### TASK REQUIREMENTS
Report only how many lines of the records contain the word "about".

### DATA TO EXAMINE

--------------------------------

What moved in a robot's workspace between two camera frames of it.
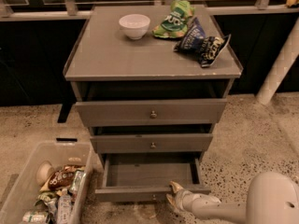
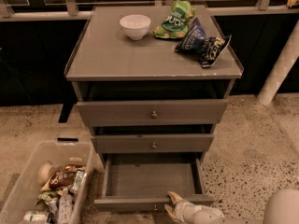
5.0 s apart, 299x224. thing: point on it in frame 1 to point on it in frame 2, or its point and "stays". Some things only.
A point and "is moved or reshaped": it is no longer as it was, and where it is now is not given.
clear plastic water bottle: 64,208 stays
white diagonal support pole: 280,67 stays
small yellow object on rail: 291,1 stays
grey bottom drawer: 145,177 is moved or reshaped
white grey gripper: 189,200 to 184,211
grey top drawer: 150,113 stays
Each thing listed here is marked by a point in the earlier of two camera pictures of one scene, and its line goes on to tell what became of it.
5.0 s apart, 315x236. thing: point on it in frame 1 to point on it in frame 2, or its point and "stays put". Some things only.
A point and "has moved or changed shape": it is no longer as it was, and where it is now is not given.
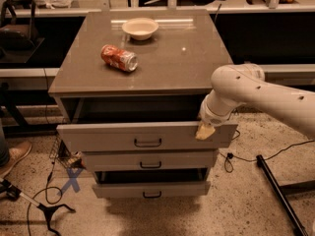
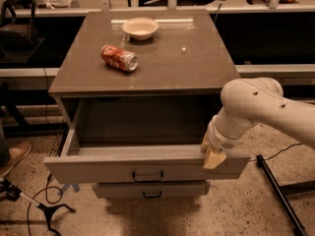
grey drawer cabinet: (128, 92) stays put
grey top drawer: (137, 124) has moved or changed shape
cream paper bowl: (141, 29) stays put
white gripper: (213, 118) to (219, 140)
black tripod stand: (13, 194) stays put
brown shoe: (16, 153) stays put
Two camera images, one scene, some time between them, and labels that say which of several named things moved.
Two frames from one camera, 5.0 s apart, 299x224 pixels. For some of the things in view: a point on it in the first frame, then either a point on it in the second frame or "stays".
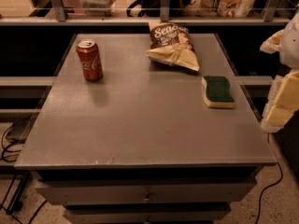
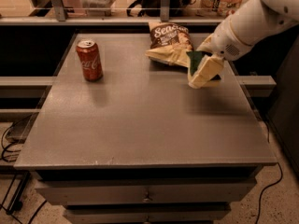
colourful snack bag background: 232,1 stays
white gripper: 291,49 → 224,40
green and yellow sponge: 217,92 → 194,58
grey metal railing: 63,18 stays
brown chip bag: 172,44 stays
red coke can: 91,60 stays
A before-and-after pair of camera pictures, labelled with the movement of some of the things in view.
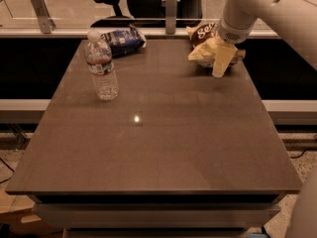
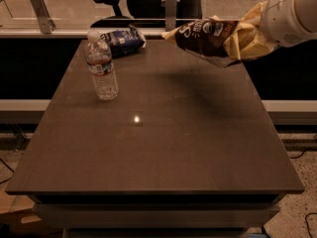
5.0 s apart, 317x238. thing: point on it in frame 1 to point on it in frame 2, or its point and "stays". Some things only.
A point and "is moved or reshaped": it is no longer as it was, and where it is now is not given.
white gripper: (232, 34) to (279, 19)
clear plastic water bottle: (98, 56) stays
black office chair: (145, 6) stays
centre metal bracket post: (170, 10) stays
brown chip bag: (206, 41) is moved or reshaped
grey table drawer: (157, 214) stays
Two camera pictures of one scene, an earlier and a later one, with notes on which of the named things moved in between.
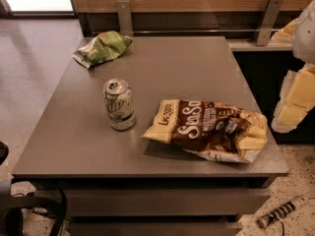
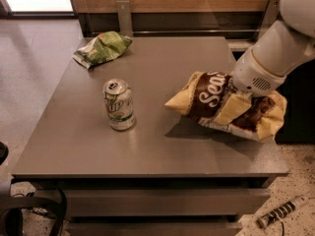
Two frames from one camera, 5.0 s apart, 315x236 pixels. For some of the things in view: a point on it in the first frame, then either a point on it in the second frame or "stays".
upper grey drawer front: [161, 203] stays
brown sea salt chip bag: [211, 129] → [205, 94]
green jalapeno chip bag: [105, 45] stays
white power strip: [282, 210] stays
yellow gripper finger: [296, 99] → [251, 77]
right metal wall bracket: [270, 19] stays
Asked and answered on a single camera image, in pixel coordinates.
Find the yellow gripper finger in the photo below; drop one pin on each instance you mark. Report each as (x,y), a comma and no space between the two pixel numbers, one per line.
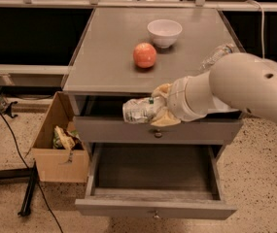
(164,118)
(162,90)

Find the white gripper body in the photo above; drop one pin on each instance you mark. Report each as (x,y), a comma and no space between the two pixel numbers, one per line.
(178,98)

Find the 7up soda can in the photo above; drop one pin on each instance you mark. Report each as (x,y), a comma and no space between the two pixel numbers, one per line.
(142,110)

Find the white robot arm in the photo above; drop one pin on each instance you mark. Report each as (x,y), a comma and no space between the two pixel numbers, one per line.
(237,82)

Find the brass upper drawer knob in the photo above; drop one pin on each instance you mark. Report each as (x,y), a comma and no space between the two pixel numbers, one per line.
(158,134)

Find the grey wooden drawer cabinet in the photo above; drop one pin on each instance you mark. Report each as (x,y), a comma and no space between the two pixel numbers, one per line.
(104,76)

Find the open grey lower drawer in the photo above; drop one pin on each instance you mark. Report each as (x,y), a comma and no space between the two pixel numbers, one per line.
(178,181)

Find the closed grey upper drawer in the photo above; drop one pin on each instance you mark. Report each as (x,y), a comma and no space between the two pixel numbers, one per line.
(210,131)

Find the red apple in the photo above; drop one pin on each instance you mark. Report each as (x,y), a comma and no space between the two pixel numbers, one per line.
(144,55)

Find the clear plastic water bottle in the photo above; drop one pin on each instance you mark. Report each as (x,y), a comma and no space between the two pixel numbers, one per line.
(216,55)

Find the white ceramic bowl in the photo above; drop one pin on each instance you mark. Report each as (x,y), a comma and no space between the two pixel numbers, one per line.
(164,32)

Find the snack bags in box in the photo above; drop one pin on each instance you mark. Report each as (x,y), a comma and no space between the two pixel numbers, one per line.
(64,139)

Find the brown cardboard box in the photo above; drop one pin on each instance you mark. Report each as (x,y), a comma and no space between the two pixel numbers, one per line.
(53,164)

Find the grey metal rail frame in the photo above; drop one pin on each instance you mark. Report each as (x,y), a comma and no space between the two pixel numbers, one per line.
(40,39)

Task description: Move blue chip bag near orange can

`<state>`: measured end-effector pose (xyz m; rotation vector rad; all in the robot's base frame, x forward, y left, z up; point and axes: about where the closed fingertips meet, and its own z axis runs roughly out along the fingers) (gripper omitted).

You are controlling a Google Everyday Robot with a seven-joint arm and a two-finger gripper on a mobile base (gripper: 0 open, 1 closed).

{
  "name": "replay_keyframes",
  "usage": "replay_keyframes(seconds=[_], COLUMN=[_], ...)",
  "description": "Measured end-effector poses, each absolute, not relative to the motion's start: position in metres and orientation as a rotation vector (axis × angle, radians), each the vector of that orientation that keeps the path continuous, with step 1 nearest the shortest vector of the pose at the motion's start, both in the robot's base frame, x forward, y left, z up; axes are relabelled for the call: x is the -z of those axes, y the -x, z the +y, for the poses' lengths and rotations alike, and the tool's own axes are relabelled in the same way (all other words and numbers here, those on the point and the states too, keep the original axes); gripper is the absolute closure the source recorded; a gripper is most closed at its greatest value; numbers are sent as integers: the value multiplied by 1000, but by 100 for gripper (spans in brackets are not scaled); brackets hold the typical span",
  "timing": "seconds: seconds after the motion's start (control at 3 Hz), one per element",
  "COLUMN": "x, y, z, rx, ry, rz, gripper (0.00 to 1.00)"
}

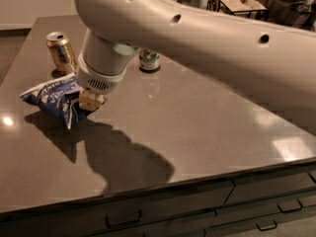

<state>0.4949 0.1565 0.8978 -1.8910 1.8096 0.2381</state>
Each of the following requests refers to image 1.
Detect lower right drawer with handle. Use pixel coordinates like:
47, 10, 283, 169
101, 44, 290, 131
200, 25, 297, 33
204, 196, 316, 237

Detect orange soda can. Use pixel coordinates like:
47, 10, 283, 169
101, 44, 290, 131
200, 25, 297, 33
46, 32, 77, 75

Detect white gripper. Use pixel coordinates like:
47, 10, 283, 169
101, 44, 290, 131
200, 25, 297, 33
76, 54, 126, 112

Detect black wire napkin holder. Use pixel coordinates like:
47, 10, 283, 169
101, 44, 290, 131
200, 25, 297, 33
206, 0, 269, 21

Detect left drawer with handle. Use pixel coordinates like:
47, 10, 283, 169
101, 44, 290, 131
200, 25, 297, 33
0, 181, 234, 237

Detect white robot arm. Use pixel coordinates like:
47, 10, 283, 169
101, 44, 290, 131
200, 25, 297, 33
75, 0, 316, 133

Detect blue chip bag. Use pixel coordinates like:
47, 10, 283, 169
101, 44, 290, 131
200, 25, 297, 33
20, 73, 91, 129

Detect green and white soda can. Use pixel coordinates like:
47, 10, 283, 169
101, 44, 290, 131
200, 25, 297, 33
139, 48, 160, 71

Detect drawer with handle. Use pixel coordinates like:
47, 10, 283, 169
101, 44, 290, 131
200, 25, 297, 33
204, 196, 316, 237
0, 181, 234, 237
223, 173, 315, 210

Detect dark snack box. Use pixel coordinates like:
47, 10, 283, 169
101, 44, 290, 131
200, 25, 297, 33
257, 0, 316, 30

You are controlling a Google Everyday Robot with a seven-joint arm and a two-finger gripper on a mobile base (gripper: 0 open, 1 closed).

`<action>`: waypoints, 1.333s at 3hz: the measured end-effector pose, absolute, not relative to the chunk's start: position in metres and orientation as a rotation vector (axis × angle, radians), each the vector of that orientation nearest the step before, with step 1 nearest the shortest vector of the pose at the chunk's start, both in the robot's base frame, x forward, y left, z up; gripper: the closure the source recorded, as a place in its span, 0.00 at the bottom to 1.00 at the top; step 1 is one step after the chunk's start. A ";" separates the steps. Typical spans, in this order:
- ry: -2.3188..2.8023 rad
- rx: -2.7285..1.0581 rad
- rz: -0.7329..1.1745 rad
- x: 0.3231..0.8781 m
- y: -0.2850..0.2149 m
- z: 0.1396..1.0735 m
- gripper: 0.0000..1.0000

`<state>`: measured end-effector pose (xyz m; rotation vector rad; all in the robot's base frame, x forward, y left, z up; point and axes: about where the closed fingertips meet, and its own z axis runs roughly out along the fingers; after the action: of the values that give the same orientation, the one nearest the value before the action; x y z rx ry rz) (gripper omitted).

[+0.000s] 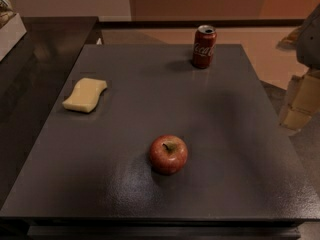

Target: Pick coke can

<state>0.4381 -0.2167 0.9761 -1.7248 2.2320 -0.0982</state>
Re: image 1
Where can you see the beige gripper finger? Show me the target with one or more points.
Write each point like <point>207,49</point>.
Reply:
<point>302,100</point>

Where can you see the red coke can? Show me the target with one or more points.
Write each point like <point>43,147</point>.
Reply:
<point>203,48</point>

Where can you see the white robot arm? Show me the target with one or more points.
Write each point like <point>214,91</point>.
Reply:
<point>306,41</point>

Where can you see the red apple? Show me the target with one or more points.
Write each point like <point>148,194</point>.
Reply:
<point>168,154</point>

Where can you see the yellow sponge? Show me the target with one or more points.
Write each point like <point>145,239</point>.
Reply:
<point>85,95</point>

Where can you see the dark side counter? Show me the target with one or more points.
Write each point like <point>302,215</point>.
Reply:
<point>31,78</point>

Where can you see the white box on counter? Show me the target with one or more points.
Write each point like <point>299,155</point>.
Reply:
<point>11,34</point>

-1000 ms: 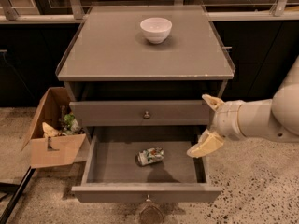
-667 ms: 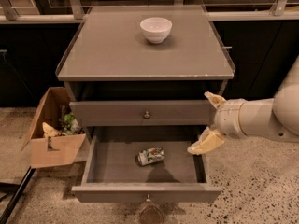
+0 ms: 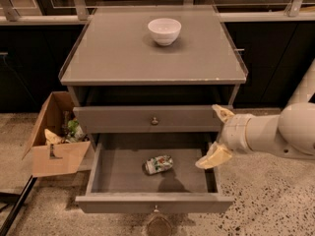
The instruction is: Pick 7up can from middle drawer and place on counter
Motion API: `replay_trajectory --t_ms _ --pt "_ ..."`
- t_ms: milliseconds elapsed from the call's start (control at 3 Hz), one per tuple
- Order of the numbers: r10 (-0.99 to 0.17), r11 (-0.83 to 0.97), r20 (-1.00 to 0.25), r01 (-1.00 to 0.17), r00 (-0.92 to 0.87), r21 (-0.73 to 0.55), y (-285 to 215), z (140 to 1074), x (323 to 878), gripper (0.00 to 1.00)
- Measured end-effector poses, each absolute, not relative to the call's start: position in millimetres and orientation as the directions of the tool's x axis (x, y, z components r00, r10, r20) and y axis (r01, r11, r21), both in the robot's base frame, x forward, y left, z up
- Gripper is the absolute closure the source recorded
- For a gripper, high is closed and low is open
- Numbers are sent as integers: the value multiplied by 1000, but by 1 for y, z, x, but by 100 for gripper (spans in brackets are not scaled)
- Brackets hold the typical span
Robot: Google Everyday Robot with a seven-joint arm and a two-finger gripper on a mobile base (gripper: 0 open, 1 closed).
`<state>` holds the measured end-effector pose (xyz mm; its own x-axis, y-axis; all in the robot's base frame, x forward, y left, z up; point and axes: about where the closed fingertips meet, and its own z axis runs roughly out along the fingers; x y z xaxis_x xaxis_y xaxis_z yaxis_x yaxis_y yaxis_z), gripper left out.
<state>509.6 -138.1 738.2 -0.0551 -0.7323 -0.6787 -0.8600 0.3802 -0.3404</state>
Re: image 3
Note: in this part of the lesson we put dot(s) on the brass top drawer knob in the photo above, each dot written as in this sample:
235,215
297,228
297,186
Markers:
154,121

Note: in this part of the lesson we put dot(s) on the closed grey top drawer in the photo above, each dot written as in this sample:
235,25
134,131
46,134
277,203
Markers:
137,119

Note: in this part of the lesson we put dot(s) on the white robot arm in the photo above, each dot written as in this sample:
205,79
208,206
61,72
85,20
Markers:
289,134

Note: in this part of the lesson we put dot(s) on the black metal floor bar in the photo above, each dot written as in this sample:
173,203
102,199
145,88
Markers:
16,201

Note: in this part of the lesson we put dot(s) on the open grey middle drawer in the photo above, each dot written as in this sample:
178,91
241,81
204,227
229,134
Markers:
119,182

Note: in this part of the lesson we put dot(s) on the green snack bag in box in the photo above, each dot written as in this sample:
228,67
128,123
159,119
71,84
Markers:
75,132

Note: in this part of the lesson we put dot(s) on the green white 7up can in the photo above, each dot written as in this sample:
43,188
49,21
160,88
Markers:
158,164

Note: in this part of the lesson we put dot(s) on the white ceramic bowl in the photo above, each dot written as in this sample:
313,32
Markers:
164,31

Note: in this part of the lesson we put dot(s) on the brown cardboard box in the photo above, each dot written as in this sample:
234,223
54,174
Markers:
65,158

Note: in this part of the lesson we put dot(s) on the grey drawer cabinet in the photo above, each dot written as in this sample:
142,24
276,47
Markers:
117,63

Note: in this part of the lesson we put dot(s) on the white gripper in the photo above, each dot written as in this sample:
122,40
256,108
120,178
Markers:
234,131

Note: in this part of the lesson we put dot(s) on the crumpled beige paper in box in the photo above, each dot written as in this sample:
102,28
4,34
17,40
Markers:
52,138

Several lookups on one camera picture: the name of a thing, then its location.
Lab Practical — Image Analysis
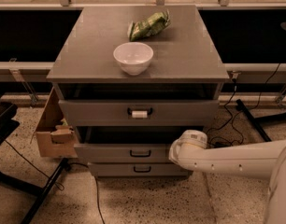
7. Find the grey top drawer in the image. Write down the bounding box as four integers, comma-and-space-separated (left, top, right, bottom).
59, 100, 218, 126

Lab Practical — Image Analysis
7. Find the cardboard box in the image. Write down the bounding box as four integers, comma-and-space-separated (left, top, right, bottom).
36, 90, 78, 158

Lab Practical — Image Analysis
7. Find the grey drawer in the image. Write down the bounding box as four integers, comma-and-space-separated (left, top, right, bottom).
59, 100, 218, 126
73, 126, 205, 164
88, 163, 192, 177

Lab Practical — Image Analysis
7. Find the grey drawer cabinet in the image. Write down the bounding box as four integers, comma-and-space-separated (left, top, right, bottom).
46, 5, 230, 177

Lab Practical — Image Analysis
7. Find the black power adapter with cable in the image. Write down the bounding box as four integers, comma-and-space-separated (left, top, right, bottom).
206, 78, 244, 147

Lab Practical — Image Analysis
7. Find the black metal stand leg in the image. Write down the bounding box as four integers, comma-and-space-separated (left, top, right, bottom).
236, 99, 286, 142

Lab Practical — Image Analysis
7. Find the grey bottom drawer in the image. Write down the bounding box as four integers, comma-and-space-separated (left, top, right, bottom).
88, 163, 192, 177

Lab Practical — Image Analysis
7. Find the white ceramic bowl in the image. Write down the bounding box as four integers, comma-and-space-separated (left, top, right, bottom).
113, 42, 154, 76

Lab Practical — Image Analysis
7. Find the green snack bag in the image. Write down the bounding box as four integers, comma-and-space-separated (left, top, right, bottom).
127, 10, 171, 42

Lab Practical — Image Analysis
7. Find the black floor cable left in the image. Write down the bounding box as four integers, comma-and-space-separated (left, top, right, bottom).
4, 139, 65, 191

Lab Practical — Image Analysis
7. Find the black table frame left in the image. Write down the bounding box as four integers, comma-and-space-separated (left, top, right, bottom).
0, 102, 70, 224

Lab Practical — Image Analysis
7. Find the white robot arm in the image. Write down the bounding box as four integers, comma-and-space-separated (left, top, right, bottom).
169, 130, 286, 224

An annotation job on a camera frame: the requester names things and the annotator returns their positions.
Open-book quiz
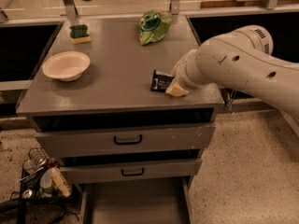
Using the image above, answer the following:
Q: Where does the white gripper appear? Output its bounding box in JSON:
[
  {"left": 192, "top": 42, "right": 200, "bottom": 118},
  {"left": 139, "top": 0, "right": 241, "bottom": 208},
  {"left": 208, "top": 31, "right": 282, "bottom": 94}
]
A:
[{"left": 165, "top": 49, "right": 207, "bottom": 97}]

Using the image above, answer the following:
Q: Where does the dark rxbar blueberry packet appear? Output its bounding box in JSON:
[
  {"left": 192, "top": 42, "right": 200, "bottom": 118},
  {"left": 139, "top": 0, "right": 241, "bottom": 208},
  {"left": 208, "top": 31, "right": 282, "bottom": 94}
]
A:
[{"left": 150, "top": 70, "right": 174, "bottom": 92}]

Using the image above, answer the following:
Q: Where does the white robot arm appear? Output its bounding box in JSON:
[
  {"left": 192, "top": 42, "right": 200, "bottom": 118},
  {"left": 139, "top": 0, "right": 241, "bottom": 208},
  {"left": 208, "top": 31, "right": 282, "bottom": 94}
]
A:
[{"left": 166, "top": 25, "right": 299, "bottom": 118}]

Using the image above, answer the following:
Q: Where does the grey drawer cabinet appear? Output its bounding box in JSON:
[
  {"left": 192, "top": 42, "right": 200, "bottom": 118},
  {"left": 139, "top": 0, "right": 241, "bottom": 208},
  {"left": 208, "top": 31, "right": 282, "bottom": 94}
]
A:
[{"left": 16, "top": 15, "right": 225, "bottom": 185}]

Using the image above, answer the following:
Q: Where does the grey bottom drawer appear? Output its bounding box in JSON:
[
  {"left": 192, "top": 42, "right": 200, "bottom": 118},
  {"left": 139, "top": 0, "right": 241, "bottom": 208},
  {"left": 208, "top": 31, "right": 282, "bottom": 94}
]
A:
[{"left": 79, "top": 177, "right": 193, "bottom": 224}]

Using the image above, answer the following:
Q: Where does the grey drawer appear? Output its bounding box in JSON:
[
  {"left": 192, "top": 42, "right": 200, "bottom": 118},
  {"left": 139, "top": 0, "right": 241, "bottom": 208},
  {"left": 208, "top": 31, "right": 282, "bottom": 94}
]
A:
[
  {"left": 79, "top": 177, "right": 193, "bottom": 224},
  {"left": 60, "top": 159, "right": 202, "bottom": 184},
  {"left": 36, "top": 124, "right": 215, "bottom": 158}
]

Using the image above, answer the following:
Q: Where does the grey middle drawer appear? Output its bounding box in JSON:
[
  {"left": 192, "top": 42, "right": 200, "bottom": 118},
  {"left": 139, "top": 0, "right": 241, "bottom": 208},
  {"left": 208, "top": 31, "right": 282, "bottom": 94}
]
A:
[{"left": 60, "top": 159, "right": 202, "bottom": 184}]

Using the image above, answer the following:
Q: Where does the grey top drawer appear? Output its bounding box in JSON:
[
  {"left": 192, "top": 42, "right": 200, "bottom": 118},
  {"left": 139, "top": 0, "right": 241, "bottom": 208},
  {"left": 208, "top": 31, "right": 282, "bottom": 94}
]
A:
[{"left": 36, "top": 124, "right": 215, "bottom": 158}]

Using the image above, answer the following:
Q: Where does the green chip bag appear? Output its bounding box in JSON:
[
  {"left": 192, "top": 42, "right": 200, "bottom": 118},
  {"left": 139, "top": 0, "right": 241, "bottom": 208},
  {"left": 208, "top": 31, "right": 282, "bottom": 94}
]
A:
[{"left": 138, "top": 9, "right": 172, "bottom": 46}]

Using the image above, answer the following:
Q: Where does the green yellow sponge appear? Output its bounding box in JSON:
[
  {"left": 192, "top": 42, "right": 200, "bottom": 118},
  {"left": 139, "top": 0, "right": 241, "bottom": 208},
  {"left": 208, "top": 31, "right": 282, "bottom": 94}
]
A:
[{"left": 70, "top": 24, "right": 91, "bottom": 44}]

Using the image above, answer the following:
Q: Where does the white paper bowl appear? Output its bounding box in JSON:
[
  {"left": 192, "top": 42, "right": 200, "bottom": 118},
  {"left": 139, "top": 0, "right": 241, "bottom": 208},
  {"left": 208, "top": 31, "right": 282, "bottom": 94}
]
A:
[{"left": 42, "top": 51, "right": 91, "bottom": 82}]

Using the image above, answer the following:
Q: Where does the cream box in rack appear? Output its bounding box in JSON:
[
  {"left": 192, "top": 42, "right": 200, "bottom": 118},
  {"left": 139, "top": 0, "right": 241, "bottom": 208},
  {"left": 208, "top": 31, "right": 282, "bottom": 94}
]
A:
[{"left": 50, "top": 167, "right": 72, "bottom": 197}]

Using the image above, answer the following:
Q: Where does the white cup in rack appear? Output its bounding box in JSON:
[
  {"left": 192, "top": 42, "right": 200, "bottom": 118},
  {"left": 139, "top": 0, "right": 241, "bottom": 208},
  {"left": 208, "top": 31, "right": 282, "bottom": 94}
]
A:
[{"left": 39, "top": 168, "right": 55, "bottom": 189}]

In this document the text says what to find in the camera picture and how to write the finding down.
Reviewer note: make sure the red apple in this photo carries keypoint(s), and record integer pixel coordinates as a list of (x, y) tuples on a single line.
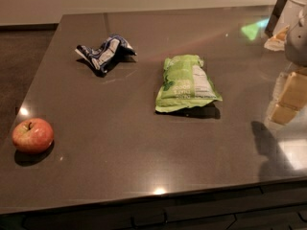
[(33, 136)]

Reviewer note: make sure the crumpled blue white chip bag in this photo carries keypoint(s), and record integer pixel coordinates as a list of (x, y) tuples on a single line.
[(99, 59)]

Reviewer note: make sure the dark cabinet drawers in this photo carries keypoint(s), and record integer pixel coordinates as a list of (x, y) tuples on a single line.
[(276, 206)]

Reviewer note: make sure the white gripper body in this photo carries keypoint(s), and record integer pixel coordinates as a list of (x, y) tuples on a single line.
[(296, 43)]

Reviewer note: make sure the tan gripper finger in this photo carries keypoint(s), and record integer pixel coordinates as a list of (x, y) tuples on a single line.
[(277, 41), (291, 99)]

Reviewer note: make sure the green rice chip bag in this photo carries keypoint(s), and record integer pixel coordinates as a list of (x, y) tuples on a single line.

--------------------------------

### YOUR SOLUTION
3